# Truckers' Strike in Brazil



## Sliter (May 25, 2018)

This is happening here  now, for some other reason, Petrobras had financial problems and to try cover that, they wanted to charge more on truck fuel, the trucker got mad because they are charged too much for something they aren't responsible for and entered in a strike, stopped all the delivers countrywide and closed the way of anyone that would try to keep their deliver, that until they give them a good price and make the responsible pay for the problem they caused.

With that, people are a bit crazy, like, the truckers asked the people to not fuel their cars unless it's really necessary, since the strike was planned for 15 days, and also as a hep to don't give they much money, but what happened? a lot went to fill their vehicles, and some eve to stock a bit of fuel, the gas stations made the prices very high... they did the opposite and gave them more money and now mostly os the stations are dry 
similar happening with food, some markets had to limit the amouth of something you could get there(like you can get the max of 4 can of something per person)
The only thing working normally is our post mail system, that never deliver anything anyway  xD

The news part, the government made an agreement with some responsible hat they could go keep working but some don't agreed and still on strike, there are rumors of calling armed forces but not sure what is true or not about that yet

(Sorry if I get something wrong but that was how I saw everything...)

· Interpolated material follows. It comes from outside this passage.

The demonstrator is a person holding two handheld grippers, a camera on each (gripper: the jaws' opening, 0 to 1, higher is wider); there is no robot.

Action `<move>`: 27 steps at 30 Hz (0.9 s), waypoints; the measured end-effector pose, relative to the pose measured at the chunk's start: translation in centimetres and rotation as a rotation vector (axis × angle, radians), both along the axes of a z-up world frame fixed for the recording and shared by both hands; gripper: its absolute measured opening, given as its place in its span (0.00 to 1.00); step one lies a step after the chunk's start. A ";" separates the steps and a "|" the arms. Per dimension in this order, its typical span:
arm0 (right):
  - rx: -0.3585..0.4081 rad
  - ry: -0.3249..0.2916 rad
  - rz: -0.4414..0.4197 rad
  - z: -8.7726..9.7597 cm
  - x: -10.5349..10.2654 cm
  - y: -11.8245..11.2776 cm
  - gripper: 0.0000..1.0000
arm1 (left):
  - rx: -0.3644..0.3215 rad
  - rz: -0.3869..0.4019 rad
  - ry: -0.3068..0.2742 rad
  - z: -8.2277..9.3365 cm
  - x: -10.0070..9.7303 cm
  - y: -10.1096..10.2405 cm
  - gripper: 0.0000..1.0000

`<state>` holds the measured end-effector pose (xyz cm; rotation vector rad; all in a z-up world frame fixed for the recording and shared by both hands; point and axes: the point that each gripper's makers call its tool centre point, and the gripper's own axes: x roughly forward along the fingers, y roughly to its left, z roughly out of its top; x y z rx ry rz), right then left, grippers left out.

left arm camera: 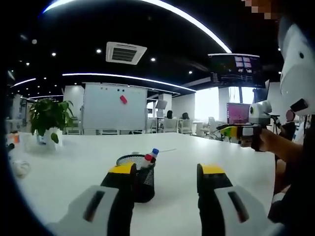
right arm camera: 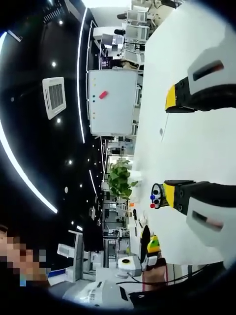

Oficial The New York times post:


> Brazil's government said late Thursday that a deal had been reached with truckers to suspend a four-day-old strike that caused fuel shortages, cut into food deliveries, backed up exports and threatened airline flights.
> 
> Eliseu Padilha, chief of staff for President Michel Temer, told reporters in Brasilia that several unions that represent truckers agreed to suspend the strike for 15 days to give all parties time to negotiate a solution to rising fuel prices that drivers say has cut deeply into their earnings.
> 
> ...


----------